***** STUDY MATERIAL
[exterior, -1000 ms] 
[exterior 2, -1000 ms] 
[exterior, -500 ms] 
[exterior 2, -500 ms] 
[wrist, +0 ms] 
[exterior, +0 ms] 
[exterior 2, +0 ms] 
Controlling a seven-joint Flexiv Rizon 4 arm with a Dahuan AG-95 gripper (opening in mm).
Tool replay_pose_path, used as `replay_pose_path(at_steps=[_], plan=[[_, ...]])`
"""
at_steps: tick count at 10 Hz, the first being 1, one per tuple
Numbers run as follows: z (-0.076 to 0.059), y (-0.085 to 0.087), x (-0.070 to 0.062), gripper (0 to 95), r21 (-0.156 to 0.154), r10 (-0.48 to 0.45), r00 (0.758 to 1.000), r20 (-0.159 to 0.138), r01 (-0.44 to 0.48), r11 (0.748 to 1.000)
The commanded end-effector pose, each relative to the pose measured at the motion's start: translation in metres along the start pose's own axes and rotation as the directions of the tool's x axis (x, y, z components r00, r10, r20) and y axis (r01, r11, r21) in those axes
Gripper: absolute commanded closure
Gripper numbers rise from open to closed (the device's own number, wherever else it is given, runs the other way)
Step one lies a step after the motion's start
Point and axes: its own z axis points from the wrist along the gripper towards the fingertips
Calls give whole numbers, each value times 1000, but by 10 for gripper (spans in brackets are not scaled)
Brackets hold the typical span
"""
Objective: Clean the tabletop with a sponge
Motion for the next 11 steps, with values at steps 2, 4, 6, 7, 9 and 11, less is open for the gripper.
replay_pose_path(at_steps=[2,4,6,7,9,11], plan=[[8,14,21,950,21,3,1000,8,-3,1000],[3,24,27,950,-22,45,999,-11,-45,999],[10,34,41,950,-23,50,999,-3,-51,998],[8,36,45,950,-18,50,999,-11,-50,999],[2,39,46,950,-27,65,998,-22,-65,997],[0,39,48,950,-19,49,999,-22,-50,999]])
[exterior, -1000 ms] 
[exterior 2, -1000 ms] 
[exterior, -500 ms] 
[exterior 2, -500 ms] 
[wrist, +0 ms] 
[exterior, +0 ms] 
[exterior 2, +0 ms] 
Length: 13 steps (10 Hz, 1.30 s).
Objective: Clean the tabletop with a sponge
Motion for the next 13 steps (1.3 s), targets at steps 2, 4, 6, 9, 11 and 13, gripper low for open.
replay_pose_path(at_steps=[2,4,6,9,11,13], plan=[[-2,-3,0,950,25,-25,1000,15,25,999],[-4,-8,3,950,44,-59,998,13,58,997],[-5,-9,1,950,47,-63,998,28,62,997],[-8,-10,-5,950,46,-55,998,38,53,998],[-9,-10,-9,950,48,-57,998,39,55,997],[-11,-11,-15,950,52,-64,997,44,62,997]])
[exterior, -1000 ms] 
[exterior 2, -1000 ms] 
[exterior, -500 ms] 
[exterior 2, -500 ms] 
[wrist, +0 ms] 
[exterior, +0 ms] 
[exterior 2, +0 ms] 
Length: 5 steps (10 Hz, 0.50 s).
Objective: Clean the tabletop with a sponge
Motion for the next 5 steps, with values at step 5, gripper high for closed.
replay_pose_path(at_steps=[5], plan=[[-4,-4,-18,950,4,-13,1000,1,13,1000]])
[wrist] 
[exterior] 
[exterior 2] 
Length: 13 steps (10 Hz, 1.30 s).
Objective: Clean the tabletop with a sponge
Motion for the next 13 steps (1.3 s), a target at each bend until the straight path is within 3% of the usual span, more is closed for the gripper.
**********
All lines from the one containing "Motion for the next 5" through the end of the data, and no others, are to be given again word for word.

* WRITTEN ANSWER *
Motion for the next 5 steps, with values at step 5, gripper high for closed.
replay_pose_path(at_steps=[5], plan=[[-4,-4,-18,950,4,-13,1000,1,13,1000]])
[wrist] 
[exterior] 
[exterior 2] 
Length: 13 steps (10 Hz, 1.30 s).
Objective: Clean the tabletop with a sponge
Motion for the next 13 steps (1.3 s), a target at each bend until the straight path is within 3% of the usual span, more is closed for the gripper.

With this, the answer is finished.